# WHAT’S THE POINT OF CHI-SQUARED GOODNESS OF FIT TEST?

TARGET AUDIENCE: A-level statistics or A-level Further Maths.

A Real World example of a chi-squared test in action follows: this sort of test is extremely useful in a huge range of real-world scenarios!

At our board games club, my friend Peter claims that my dice isn’t fair, and prefers to use his (very expensive) “precision dice”. Peter reckons that most ordinary dice roll a 6 much more often than a 1 (the reason being that the 6 face has 6 small holes drilled out of it to represent the “pips”, whereas the 1 on the opposite face has just one small hole drilled out. The dice is therefore heavier on the 1 side, which will therefore be more likely to land face down, resulting in more 6’s than 1’s).

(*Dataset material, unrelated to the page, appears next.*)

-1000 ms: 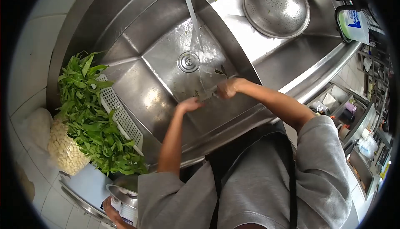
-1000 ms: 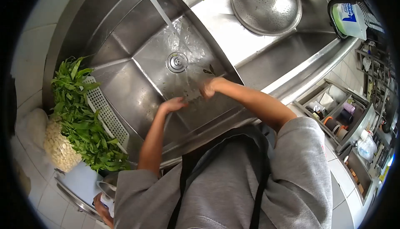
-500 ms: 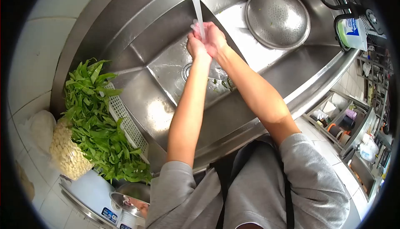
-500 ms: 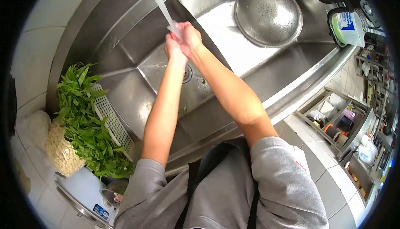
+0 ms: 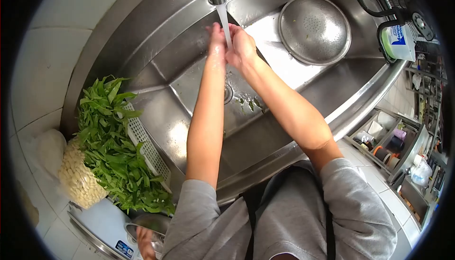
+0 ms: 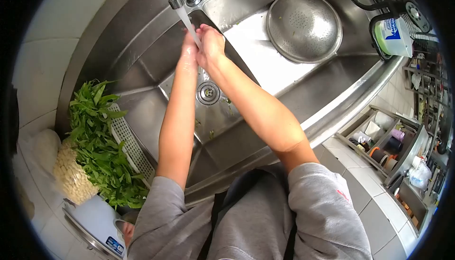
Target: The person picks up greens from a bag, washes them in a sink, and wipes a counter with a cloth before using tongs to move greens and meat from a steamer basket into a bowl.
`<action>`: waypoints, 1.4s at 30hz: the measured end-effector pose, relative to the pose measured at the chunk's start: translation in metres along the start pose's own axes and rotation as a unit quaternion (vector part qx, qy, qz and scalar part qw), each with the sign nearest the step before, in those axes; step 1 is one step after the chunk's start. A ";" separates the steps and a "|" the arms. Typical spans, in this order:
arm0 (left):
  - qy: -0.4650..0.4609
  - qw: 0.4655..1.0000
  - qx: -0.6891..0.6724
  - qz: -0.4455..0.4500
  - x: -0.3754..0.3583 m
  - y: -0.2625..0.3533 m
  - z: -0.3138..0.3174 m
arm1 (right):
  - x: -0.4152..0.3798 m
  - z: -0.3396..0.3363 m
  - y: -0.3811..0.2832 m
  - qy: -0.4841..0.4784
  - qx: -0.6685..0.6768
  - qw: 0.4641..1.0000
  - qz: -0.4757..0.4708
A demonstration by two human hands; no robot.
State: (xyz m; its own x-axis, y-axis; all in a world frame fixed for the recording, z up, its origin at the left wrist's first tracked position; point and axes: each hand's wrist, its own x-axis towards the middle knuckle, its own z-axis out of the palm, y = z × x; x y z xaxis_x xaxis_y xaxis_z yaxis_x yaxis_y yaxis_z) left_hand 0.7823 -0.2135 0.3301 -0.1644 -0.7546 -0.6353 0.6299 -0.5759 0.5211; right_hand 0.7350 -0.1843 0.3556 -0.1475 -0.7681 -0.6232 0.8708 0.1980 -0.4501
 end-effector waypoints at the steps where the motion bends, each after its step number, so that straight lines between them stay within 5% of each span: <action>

Surely this will only have a tiny effect on the outcome of the dice? I was intrigued and so rolled my dice a bunch of times. Here are my results, with the frequency (the “count”) of each outcome in brackets:

1(142); 2(95); 3(116); 4(125); 5(105); 6(185).

As you can see, the 6 was indeed rolled more often than the 1, as Peter predicted. It looks like the dice is indeed biased, but how do we know this isn’t just by chance – maybe running the experiment again would give different results, with a different number being rolled most frequently?

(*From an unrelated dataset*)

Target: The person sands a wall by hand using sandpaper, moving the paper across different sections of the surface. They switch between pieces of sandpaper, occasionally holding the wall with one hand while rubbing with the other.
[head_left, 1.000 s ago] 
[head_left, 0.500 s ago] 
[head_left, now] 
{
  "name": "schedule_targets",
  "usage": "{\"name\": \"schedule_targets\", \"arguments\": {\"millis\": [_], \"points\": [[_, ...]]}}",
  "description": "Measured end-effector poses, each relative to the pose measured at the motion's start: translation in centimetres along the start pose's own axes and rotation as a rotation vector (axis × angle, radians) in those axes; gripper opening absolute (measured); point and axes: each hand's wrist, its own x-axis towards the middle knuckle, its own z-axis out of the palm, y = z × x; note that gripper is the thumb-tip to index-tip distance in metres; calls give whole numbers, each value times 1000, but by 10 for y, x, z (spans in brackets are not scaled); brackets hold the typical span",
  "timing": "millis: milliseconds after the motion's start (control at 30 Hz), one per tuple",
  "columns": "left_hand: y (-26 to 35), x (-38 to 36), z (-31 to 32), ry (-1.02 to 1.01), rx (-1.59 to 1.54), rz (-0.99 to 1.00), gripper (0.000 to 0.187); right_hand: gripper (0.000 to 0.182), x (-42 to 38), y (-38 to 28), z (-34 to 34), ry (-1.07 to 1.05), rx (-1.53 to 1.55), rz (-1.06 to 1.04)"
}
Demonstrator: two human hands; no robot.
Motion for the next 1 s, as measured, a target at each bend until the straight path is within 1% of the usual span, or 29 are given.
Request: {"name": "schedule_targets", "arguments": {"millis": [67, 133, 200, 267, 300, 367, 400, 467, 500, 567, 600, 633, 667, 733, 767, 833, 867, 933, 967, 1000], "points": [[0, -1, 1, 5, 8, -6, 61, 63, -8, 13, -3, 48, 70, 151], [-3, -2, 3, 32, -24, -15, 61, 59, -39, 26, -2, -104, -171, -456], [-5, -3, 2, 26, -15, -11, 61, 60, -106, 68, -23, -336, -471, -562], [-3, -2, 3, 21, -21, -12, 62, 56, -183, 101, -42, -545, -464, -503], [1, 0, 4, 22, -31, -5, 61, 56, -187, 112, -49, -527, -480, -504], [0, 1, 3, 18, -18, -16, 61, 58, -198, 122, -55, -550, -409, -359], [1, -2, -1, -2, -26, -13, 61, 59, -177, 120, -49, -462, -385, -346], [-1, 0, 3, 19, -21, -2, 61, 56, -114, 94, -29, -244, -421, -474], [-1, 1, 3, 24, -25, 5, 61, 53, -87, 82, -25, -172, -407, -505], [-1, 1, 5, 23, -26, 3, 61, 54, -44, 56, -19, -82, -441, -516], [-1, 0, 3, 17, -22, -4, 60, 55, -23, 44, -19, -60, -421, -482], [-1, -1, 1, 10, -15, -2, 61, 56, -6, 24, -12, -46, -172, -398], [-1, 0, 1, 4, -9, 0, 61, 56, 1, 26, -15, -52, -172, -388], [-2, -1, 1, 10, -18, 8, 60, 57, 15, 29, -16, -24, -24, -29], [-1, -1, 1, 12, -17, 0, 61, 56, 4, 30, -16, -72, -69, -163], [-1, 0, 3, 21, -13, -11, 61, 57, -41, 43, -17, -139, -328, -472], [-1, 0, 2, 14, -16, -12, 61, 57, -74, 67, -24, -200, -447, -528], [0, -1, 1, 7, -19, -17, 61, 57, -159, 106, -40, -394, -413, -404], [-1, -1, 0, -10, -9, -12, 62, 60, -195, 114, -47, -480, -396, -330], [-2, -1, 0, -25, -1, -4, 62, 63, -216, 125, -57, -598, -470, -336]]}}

## What we need here is a chi-squared goodness-of fit test!!

We start by writing our two hypotheses, which the test will help us to decide between:

NULL HYPOTHESIS: the data comes form a uniform discrete distribution. Discrete means the dice can only take particular values with gaps in between (1, 2, 3, 4, 5, 6) and uniform means the probabilities are all the same (they should each have probability 1/6 if the dice is fair).

ALTERNATIVE HYPOTHESIS: the data does not come form a uniform discrete.

Now we calculate the test statistic $X^2 = \sum \frac{(O_i-E_i)^2}{E_i}$
The $E_i$ are the expected frequencies if the null were true: in this case I rolled the dice 768 times so I expect each outcome to be rolled 768÷6=128 times.
The $O_i$ are the Observed frequencies (142, 95, 116, 125, 105, 185).
This gives:

$X^2 = \frac{(142-128)^2}{128} + \frac{(95-128)^2}{128} + … + \frac{(185-128)^2}{128}$
= 1.53 + 8.51 + 1.13 + 0.07 + 4.13 + 25.38
= 40.75.

To complete the test, we compare this value 40.75 with a critical value taken from a table of critical chi-squared values:

$\Χ^2_{(0.99,5)}=15.09$

Here, the 0.99 says that we are using a 1% significance level (the probability I am prepared to tolerate that we would get such a lopsided set of frequencies by chance alone) and the 5 is our degrees of freedom (a measure that tells us which chi-squared distribution we should be using for this test). The degrees of freedom is very easy to work out for a Goodness Of Fit test as it’s the number of outcomes (in our case 6) subtract one:
$d.o.f. = 6-1 = 5$
Our observed value of 40.75 is much larger than our critical value of 15.09 so we reject the Null Hypothesis and conclude that the dice is indeed biased.

So how unlikely are we to have observed such a lot of sixes by chance alone?
Fortunately we can calculate that too! The p-value for this test – which I obtained from free statistical software R using syntax 1-pchisq(40.75,5) – is 0.00000001, so it could be down to luck that I rolled so many sixes and so few twos, but we would only expect to see such an extreme result 0.00001% of the time (!).

What now? the chi-square test has convinced me that my dice are no good, and so I have now invested in some (expensive) precision dice, as Peter suggested i should have done in the first place!

HOW DOES IT WORK?:
The test works by seeing how far away the Observed frequencies are from the Expected frequencies (the difference is squared to make sure it’s always positive) then expressing that as a fraction of what it should be. The test then compares the sum of all these terms (the Greek Σ means “sum of ” or “add them all up”) to a critical value (the “line in the sand” value which, if exceeded, indicates that our observed values are very unlikely to have occurred if the null hypothesis is true – the inference being that we should throw out the Null).